I'm looking for a way to read ENTIRE files so that every file will be read entirely to a single String.
I want to pass a pattern of JSON text files on gs://my_bucket/*/*.json, have a ParDo then process each and every file entirely.
What's the best approach to it?
I am going to give the most generally useful answer, even though there are special cases [1] where you might do something different.
I think what you want to do is to define a new subclass of FileBasedSource
and use Read.from(<source>)
. Your source will also include a subclass of FileBasedReader
; the source contains the configuration data and the reader actually does the reading.

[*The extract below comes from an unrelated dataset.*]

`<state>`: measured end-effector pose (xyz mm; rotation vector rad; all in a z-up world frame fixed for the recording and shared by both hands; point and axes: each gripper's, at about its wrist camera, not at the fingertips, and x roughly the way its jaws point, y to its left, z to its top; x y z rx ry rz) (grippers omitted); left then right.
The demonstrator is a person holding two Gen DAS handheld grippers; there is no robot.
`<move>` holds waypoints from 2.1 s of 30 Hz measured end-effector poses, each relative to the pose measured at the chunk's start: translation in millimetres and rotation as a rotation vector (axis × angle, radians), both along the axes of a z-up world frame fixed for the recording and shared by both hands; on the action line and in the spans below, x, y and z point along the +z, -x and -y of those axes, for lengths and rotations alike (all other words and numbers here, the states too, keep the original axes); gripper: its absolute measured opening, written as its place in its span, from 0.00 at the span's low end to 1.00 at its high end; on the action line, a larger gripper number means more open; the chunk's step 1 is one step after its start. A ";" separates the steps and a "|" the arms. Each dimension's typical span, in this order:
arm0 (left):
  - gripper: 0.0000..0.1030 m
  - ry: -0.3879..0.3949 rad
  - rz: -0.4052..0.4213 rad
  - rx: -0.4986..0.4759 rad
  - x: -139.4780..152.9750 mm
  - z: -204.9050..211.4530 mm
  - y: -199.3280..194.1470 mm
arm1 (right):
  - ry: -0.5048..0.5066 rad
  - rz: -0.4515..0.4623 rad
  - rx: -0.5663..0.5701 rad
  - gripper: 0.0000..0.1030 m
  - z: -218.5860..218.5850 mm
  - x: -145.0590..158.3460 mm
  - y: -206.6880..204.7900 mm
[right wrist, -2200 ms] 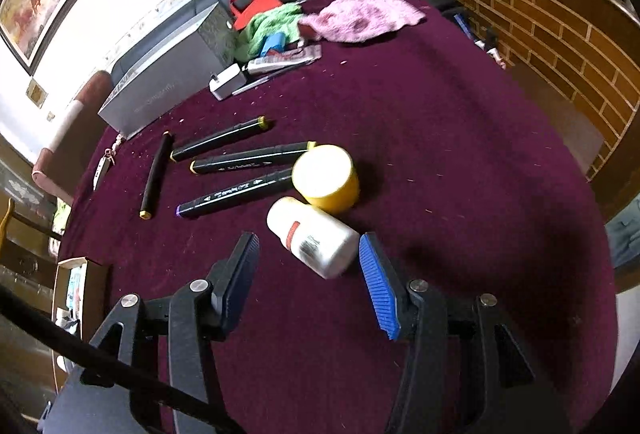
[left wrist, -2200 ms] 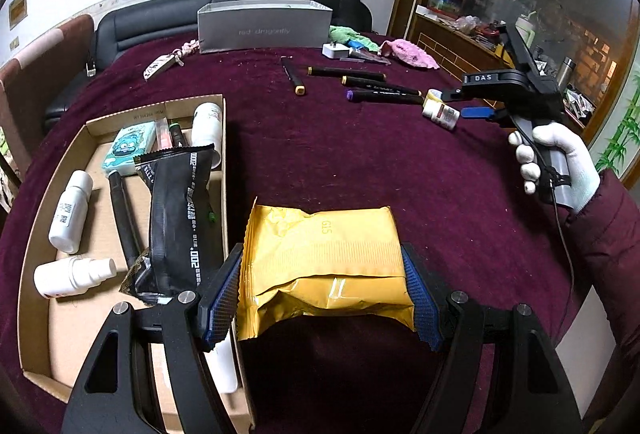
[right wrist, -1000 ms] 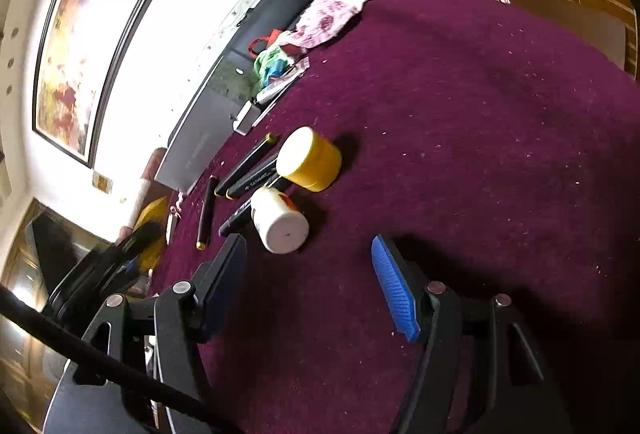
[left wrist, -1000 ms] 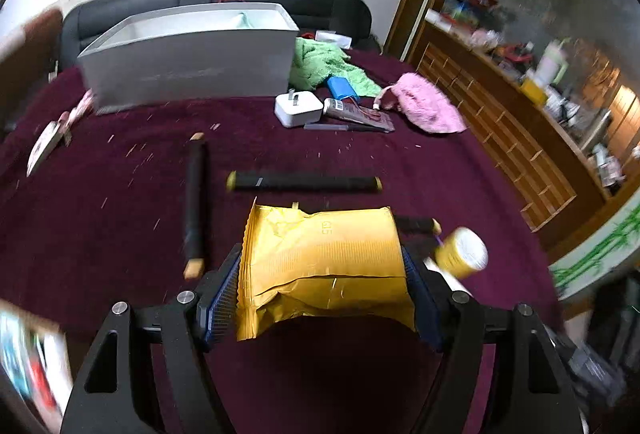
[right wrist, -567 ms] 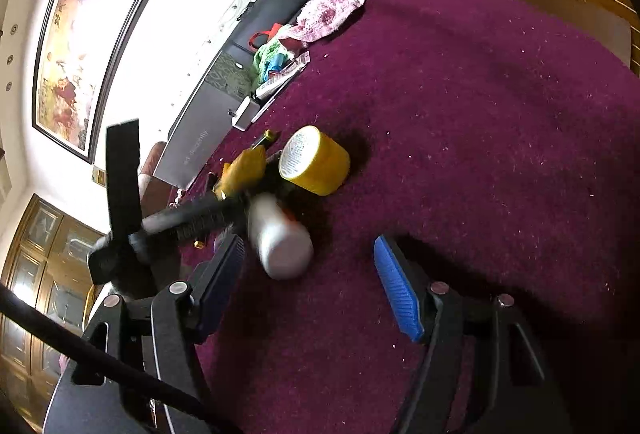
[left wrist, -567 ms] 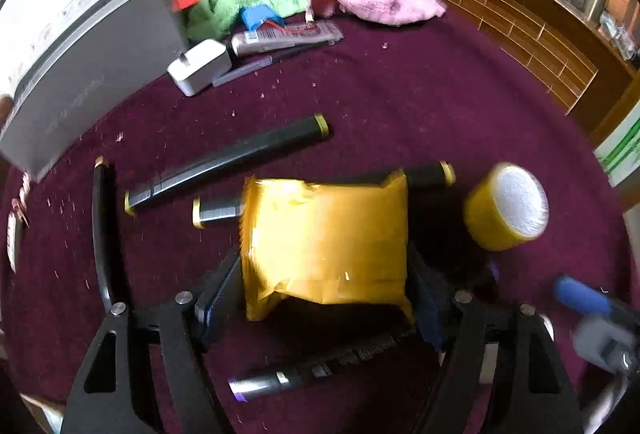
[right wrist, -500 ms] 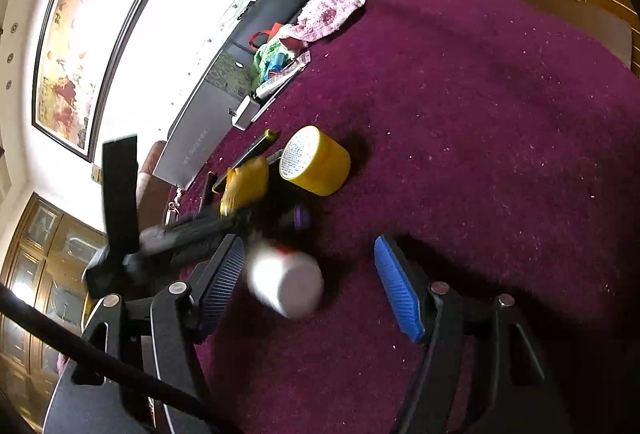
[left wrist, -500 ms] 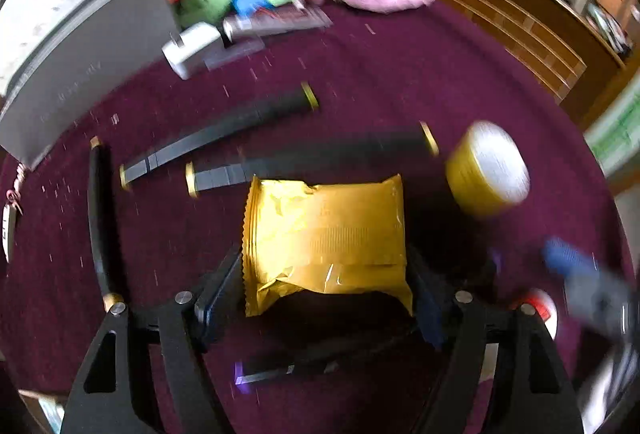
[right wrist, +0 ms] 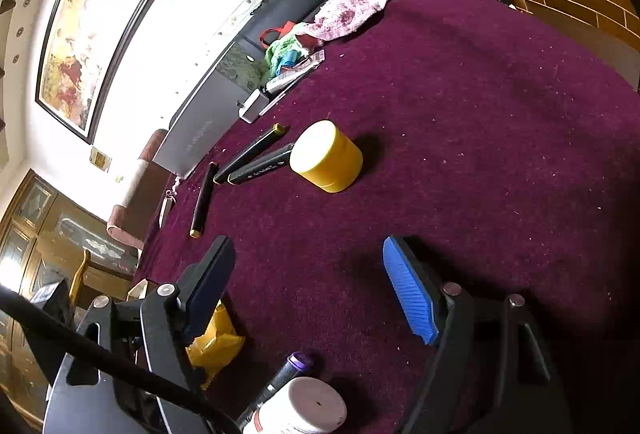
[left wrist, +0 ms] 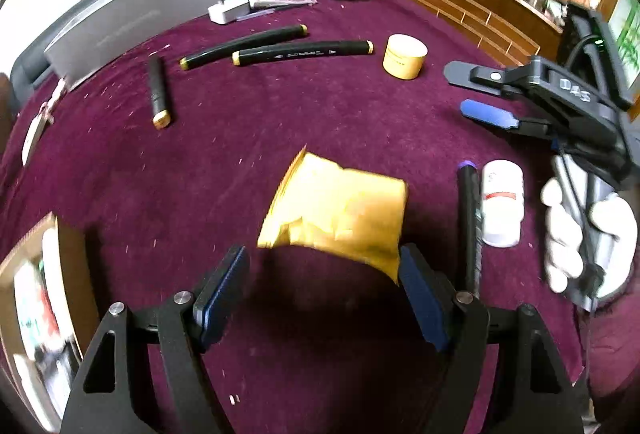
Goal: Organize objects
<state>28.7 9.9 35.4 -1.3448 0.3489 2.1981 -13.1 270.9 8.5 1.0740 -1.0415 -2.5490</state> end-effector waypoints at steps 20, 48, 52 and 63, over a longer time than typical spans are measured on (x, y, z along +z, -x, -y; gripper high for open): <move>0.78 -0.001 -0.186 -0.065 0.8 -41.9 27.0 | 0.001 -0.028 0.100 1.00 13.7 3.7 7.7; 0.81 0.039 -0.246 -0.404 -19.6 -141.8 24.1 | 0.091 -0.022 0.070 0.92 2.0 1.3 5.7; 0.39 -0.027 -0.124 -0.374 -24.0 -138.4 32.5 | 0.087 -0.002 0.057 0.88 0.5 1.1 5.1; 0.38 -0.147 -0.112 -0.235 3.5 -79.9 13.2 | 0.044 0.004 0.071 0.88 5.3 2.0 5.5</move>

I think a full description of the API is best left to the Javadoc, but I will highlight the key override points and how they relate to your needs:
FileBasedSource#isSplittable()
you will want to override and return false
. This will indicate that there is no intra-file splitting.
FileBasedSource#createForSubrangeOfFile(String, long, long)
you will override to return a sub-source for just the file specified.
FileBasedSource#createSingleFileReader()
you will override to produce a FileBasedReader
for the current file (the method should assume it is already split to the level of a single file).
To implement the reader:
FileBasedReader#startReading(...)
you will override to do nothing; the framework will already have opened the file for you, and it will close it.
FileBasedReader#readNextRecord()
you will override to read the entire file as a single element.
[1] One example easy special case is when you actually have a small number of files, you can expand them prior to job submission, and they all take the same amount of time to process. Then you can just use Create.of(expand(<glob>))
followed by ParDo(<read a file>)
.
Was looking for similar solution myself. Following Kenn's recommendations and few other references such as XMLSource.java, created the following custom source which seems to be working fine.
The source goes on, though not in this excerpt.